Les contraintes que vous mentionnez sont-elles toujours justifiées ?

Elles nous ont permis de gagner en qualité. Les protocoles doivent respecter le droit des patients qui est un élément primordial, la transparence de l’essai clinique, assurer qu’il n’y a pas de conflit d’intérêt, c'est-à-dire que le laboratoire n’est pas dépendant du résultat de l’essai… La contrepartie est la complexité administrative, qui atteint un niveau élevé en France.

 

Qu’apporte la réalisation d’essais cliniques, coûteux en temps, à un laboratoire et un service de parasitologie centrés sur les pathologies tropicales ?

Réaliser un essai clinique est d’abord un choix, car gérer en même temps l’essai et une activité quotidienne de soin et de diagnostic constitue une véritable difficulté. Dans notre activité de médecine des voyages, où nous conseillons le vaccin contre l’hépatite A, cela nous intéressait de réaliser un essai sur ce vaccin. L’étude nous a apporté une meilleure connaissance du fonctionnement du vaccin et une meilleure implication dans la maladie.

 

Pour conclure, pourriez-vous indiquer quels sont les grands enjeux de santé publique dans le champ de la parasitologie ?

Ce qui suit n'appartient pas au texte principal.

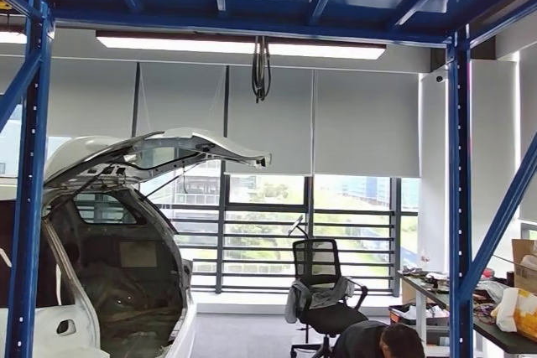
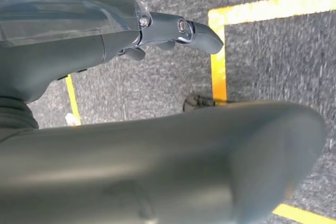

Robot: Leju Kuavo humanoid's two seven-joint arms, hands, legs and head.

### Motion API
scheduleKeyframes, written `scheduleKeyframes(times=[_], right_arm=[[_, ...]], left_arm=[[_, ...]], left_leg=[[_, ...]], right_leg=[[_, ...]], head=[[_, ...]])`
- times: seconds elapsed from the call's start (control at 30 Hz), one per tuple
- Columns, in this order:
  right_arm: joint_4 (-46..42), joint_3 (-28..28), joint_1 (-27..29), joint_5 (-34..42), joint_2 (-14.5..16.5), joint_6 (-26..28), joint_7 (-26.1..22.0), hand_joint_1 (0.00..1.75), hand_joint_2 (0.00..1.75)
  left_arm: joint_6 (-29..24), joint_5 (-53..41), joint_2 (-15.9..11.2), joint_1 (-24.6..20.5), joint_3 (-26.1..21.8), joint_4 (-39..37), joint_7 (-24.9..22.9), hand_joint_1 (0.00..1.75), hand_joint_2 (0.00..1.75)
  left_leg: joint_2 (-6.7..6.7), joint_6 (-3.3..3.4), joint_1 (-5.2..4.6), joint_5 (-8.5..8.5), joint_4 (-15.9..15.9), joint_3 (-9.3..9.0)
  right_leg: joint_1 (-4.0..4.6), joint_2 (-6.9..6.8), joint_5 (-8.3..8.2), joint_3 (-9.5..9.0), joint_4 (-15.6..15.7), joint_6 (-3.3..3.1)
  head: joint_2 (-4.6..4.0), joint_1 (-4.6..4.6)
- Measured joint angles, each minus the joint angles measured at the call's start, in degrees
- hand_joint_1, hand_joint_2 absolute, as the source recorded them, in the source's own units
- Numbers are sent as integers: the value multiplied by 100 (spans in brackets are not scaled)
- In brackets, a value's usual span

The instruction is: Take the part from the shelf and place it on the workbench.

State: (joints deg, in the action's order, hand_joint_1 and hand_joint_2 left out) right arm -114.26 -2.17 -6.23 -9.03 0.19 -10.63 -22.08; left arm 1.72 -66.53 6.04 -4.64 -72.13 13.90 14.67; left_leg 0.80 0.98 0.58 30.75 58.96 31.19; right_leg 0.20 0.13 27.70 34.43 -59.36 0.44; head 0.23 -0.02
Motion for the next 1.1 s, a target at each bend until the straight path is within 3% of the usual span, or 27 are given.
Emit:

Il y a d’abord l’enjeu des vaccins. Nous ne disposons pas de vaccins contre les parasites, en particulier contre le paludisme, maladie responsable de plus d’un million de décès par an uniquement en Afrique sub-saharienne. A mes yeux, le deuxième enjeu est d’arriver à une meilleure connaissance du parasite dans l’environnement, dans la terre, l’air, l’eau, les aliments, afin de prendre des mesures pour protéger les populations. Nous vivons au milieu de parasites mais savons mal, par exemple, pourquoi des femmes enceintes contractent la toxoplasmose alors qu’elles ont respecté scrupuleusement les consignes de prévention. En connaissant mieux comment la toxoplasmose circule dans notre environnement, nous saurons où mettre des barrières (prévention primaire). Enfin pour les pays du Sud, un dernier enjeu est le développement de nouvelles molécules. En matière de parasitoses, nous avons un nombre important de médicaments orphelins, pour lesquels il n’y a plus de développement. Certains sont même menacés d’une interruption de fabrication car le marché n’est pas rentable. Ces médicaments orphelins constituent un problème croissant dans les pays tropicaux. A titre d’exemple, les molécules impliquées dans le traitement de la trypanosomose (ou maladie du sommeil), maladie émergente en Afrique, ont plusieurs dizaines d’années. Elles n’ont pas été passées au crible et aux exigences des molécules actuelles. Aux Etats-Unis, des mesures incitatives (passant par des avantages fiscaux) ont été prises pour demander aux grands groupes de maintenir des activités de recherche et développement sur des médicaments orphelins. Il leur est beaucoup plus profitable de travailler sur un anti-hypertenseur ou un antidépresseur que sur le médicament de la maladie du sommeil. Il est urgent d’améliorer la santé des pays du Sud.

 

Les parasites sont-ils une menace dans la perspective d’un « bio terrorisme » ?

Non, contrairement aux virologues et bactériologues, les parasitologues sont peu concernés. Je ne connais pas de parasite véritablement efficace en matière de bio terrorisme. En effet, il faudrait un parasite doué d’une mortalité ou d’une morbidité élevée ainsi que d’une diffusion rapide dans la population, afin de créer un impact psychologique.